Materials and Methods

A double blind, placebo‐controlled phase II study was undertaken at two clinical centers in the Russian Federation. The initially expected prevalence of healed ulcer in the comparator group and the treatment group was estimated to be 50 and 80%, respectively. The clinically relevant difference in time until healed was assessed to be 21 days. With a significance level of 5%, a power of 90% and an estimated rate of dropouts of 10%, at least 30 patients in each group had to be included in the study.

Eligibility for participation was determined at a screening visit and was as follows: type 1 or 2 diabetes mellitus; age above 18 years; wound with partial (Wagner grade 1) or full (Wagner grade 2) thickness skin involvement, but not including tendon, joints or bone; wound located on the foot or lower leg, and had been present for at least 4 weeks, but not more than 2 years; adequate blood supply determined as the presence of a palpable pulse at the corresponding foot; and wound area greater than 1 cm². Exclusion criteria were as follows: pregnancy; breast feeding; women of child‐bearing age not using birth control; ankle‐brachial index <0.7; malnutrition; clinical evidence of gangrene at any location; active or extensive cellulitis extending more than 1 cm beyond wound margin or purulent discharge; medical conditions (e.g., diabetic nephropathy) that in the justified opinion of the investigator would make the patient an inappropriate candidate for the study; active osteomyelitis; necrotic toes on the study ulcer foot; surgical procedure other than debridement on the study ulcer foot within 3 weeks before screening; study ulcer over Charcot's joint; deep tissue infection of the study ulcer at the day of enrolment; non‐study ulcer within 5.0 cm from the study ulcer at enrolment; random blood sugar reading >450 mg/dL; alcohol or drug abuse; and participation in other clinical studies in the last 4 weeks. All the patients were recruited from the outpatient department.

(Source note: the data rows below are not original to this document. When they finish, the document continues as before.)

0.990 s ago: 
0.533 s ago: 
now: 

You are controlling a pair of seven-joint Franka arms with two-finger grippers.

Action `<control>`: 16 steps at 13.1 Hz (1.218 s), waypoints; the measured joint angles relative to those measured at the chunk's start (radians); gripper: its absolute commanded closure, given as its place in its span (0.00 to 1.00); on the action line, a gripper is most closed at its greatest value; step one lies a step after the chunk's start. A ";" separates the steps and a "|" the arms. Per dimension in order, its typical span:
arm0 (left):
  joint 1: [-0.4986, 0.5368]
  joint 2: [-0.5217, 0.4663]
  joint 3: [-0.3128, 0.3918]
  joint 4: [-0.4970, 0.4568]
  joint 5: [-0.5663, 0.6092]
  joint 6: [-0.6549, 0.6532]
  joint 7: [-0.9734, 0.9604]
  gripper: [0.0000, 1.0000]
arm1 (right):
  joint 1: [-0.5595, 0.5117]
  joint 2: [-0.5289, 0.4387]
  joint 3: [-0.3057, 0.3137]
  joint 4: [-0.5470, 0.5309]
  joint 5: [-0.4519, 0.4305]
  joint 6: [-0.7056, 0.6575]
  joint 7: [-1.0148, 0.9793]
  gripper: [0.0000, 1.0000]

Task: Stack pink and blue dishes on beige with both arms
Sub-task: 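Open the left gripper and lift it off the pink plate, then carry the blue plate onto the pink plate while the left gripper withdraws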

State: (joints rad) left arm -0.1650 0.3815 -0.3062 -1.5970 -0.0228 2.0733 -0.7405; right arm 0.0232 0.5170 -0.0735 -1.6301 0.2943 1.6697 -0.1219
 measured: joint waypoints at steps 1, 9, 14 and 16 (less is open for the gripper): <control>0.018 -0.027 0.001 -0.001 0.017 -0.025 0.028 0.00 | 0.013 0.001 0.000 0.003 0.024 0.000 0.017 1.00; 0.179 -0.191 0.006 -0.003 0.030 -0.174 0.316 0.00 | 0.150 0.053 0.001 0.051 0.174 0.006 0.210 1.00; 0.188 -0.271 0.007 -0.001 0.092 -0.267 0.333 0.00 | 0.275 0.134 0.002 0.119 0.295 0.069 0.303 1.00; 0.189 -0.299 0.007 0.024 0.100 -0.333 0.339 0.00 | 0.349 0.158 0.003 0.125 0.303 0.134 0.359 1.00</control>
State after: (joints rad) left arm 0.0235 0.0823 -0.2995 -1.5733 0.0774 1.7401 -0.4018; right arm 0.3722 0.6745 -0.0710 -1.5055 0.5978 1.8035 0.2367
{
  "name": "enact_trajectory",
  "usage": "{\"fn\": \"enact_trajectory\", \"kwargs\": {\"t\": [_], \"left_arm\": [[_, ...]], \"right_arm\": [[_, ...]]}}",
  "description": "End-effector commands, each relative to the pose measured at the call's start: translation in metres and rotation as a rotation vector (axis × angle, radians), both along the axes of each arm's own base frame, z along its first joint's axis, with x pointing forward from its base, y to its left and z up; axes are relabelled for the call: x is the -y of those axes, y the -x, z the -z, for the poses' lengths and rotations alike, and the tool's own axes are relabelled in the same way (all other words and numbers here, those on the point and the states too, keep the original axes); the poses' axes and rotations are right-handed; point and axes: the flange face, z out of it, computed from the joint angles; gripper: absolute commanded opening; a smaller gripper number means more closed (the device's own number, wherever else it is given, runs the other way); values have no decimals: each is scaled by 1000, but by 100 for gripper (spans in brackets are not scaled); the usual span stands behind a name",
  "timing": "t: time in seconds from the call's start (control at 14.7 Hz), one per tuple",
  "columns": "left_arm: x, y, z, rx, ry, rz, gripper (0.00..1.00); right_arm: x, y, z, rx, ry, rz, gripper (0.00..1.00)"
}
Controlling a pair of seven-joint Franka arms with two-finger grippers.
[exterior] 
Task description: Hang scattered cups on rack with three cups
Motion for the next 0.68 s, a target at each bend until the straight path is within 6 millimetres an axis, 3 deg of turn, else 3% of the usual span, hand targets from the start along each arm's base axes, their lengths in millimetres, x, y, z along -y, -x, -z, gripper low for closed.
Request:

The patients were randomized (simple block randomization 1:1 method with random block size) into two groups receiving 2% aqueous solution of either SBG (Lot FE102; Biotec Pharmacon ASA, Tromsø, Norway) or comparator, methylcellulose (Lot FE101; Dow Chemical/Colorcon Ltd, Dartford, UK) locally to the wound three times weekly for a maximum of 12 weeks, in addition to the conventional therapy. The choice of methylcellulose as a suitable comparator product to the β‐1,3/1,6‐glucan product SBG was based on the assessment that the two products had equal physical and chemical characteristics, but where methylcellulose is known to lack any immunomodulating qualities. The study drugs were applied by the surgeon as an evenly distributed layer on the ulcer surface. The conventional therapy comprised of surgical wound debridement, removal of hyperkeratoses and systemic antibiotics. Dressings were of pure cotton, and were soaked with 0.9% saline solution before removal to prevent damage to tissues. The patients were instructed to wear comfortable waterproof shoes with orthopedic insoles and to keep their feet warm. Ulcer size was measured weekly and documented with digital photography. Clinical examinations were carried out at each visit by surgeons and endocrinologists. In the event of complete wound healing, the patient would reach the primary end‐point and thus participation in the study ended. The study progress was audited by Evidence‐CPR (Saint Petersburg, Russia).

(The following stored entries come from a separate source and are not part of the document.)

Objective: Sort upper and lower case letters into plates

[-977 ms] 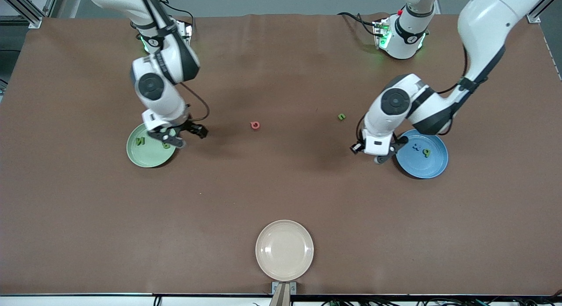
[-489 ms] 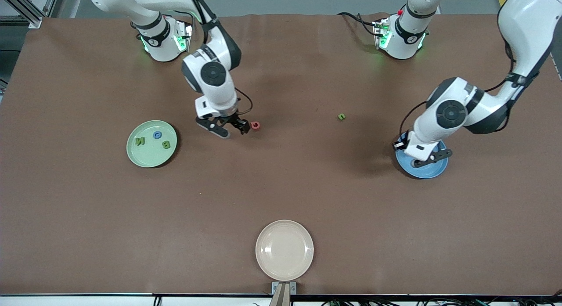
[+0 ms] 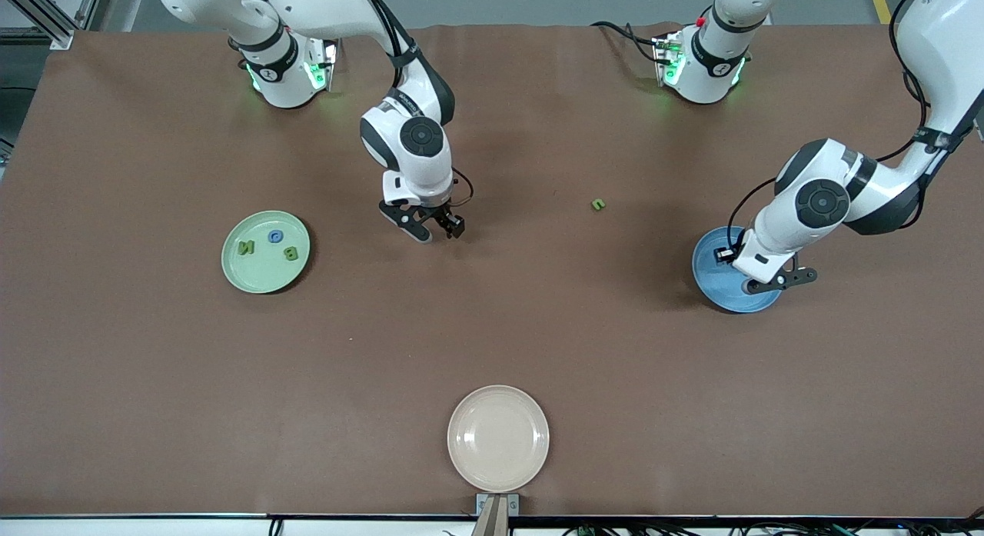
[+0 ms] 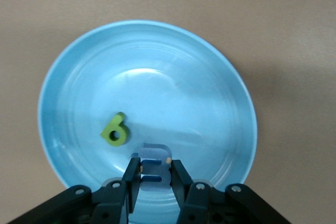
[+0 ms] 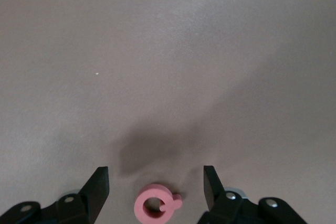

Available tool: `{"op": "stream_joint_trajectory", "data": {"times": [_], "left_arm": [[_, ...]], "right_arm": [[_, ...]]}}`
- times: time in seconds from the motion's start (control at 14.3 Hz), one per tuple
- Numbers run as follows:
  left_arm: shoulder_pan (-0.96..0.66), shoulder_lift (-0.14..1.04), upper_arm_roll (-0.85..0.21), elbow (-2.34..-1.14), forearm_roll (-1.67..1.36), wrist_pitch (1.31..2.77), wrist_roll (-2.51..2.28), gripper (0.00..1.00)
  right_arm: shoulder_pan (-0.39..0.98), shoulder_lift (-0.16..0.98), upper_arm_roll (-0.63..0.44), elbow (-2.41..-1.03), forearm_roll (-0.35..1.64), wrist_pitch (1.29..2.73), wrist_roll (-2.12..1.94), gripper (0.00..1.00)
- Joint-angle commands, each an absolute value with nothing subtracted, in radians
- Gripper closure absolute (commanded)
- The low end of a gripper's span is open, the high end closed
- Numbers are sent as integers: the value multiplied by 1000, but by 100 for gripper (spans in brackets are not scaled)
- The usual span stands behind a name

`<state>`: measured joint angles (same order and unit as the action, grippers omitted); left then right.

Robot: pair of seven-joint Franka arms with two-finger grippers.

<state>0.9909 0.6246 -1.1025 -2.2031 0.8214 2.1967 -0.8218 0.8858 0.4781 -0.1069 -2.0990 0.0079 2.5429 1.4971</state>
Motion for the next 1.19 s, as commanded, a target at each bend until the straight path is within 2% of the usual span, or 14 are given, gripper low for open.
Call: {"op": "stream_joint_trajectory", "data": {"times": [0.0, 0.35, 0.56, 0.77, 0.91, 0.98, 1.12], "left_arm": [[1002, 684, -1118, -2197, 883, 2206, -822, 87], [991, 713, -1080, -2197, 894, 2282, -828, 86], [989, 713, -1080, -2197, 893, 2283, -833, 81], [988, 709, -1080, -2195, 893, 2281, -834, 66], [988, 706, -1081, -2191, 894, 2280, -833, 45], [988, 703, -1081, -2186, 894, 2276, -831, 37], [989, 696, -1091, -2184, 893, 2263, -831, 33]], "right_arm": [[908, 497, -118, -2085, 20, 2566, 1589, 20], [940, 520, -118, -2072, 20, 2563, 1689, 22], [951, 522, -117, -2072, 20, 2559, 1744, 26], [968, 522, -115, -2072, 20, 2554, 1785, 27], [971, 522, -115, -2072, 20, 2554, 1798, 32], [971, 522, -115, -2072, 21, 2554, 1798, 36], [965, 522, -115, -2072, 20, 2556, 1796, 48]]}}
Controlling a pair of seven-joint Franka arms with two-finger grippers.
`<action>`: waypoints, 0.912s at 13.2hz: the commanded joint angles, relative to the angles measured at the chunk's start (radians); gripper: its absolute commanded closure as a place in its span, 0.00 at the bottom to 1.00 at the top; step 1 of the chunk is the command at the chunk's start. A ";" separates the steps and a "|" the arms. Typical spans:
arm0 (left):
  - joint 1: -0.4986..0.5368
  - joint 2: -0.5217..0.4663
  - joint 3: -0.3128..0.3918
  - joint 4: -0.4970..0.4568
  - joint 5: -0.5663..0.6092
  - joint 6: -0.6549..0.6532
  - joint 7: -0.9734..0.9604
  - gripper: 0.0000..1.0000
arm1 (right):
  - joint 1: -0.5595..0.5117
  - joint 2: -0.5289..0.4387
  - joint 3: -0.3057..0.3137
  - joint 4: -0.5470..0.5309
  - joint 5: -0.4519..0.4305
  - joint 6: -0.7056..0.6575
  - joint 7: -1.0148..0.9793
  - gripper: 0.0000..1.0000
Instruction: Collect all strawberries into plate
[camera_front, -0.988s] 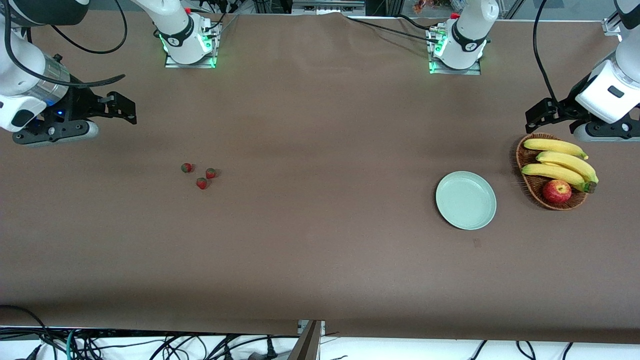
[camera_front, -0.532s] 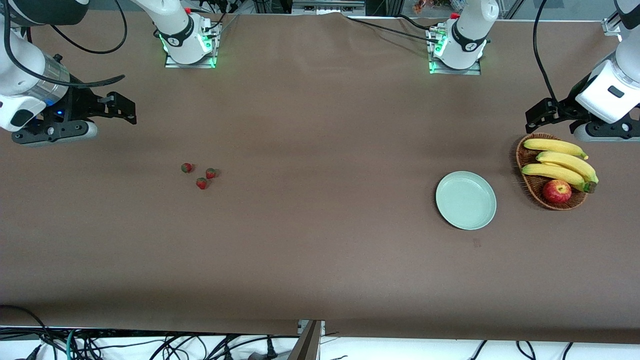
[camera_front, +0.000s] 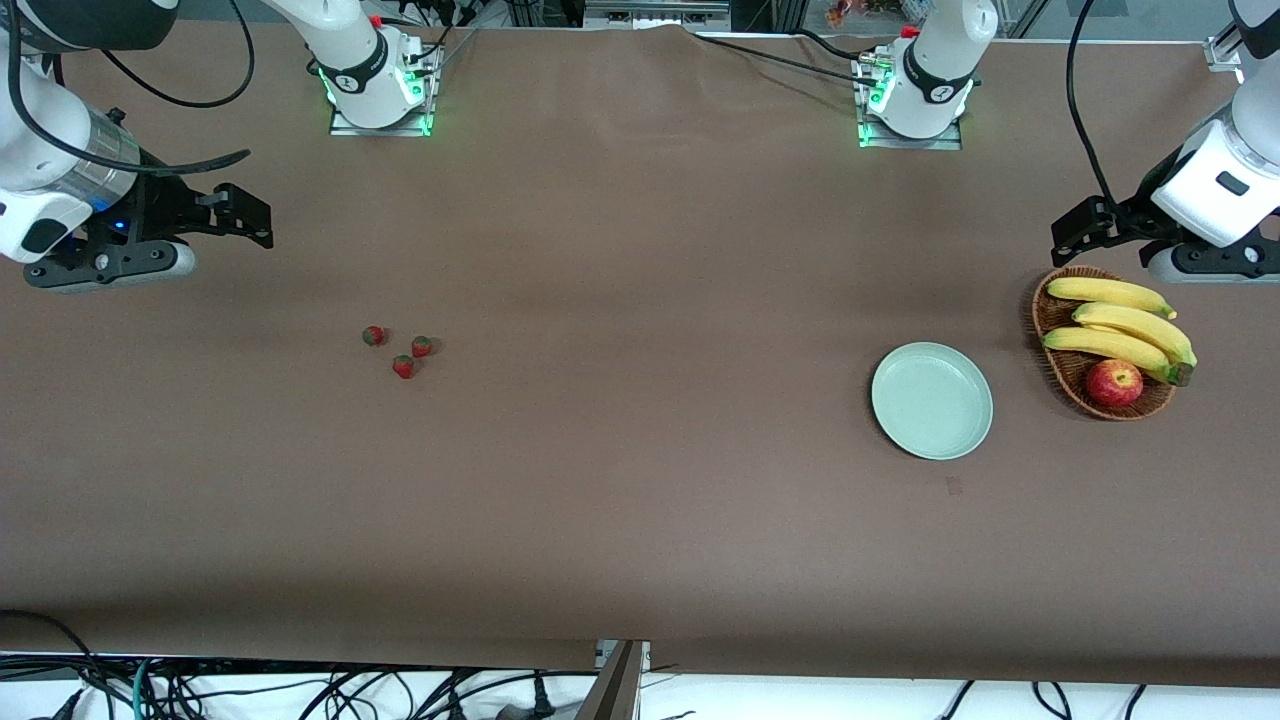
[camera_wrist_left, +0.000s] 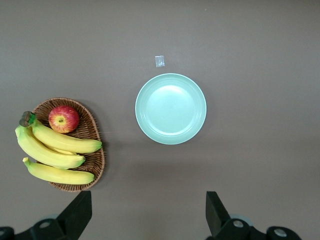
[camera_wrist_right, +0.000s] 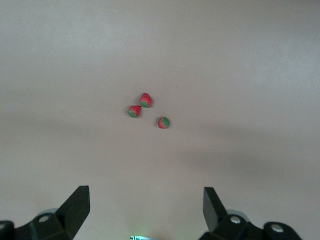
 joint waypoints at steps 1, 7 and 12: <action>0.002 -0.006 0.000 0.009 -0.017 -0.013 -0.006 0.00 | 0.013 0.005 0.012 0.013 -0.017 -0.020 0.019 0.00; 0.004 -0.006 0.000 0.009 -0.017 -0.015 -0.005 0.00 | 0.014 0.010 0.012 0.003 -0.020 -0.032 0.023 0.00; 0.004 -0.006 0.000 0.011 -0.017 -0.013 -0.006 0.00 | 0.019 0.116 0.012 -0.166 -0.020 0.130 0.013 0.00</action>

Blinding of patients and investigators was achieved by delivering the test substances in physically indistinguishable forms and vials labeled with randomization numbers. Both solutions were without any smell and taste, and were supplied as single‐dose vials containing 5 mL 2% SBG or methylcellulose. Information about the study treatment for each individual (as identified by the patient number) was available to the sponsor and the principal investigator in sealed emergency envelopes. Unblinding could only occur in clinical emergencies, and did not take place in the present study. Unused medicines were returned to Evidence‐CPR to be destroyed. The study was carried out in compliance with Good Clinical Practice, according to the ICH Tripartite Guideline E6. Written informed consent was obtained from each patient before any study procedures or assessments were carried out, and after the aims, methods, anticipated benefits and potential hazards were explained. The protocol for the research project has been approved by the Local Independent Ethics Committees and conformed to the provisions of the Declaration of Helsinki.

The primary end‐point was time to complete ulcer healing. At visits two to 13, the investigators were asked to give their opinion on the response to treatment as one of the following alternatives: complete response, partial response, no response and progressive disease. The time to complete ulcer healing was determined based on the time‐point of achieved complete response.

Secondary end‐points included: number of ulcers that had completely healed; percentage weekly change in ulcer size; treatment response defined by investigator (last visit – baseline); percentage change in ulcer size (last visit – visit 1) and safety.

The number of healed ulcers was determined as the number of ulcers with complete response achieved by week 12. Two methods of defining responses were used: investigator's opinion and calculation based on percentage reduction of ulcer area from baseline to week 12. The latter was divided into five types of response: (i) complete (≥0% total ulcer area <1% of the baseline); (ii) moderate (≥1% total ulcer area <51% of the baseline); (iii) mild (≥51% total ulcer area <91% of the baseline); (iv) no response (≥91% total ulcer area <110% of the baseline); and (v) progressive disease (total ulcer area ≥110% of the baseline). Ulcer size (area and depth) was determined at each study visit. These measurements were used for calculation of percentage changes in ulcer size from baseline to week 12.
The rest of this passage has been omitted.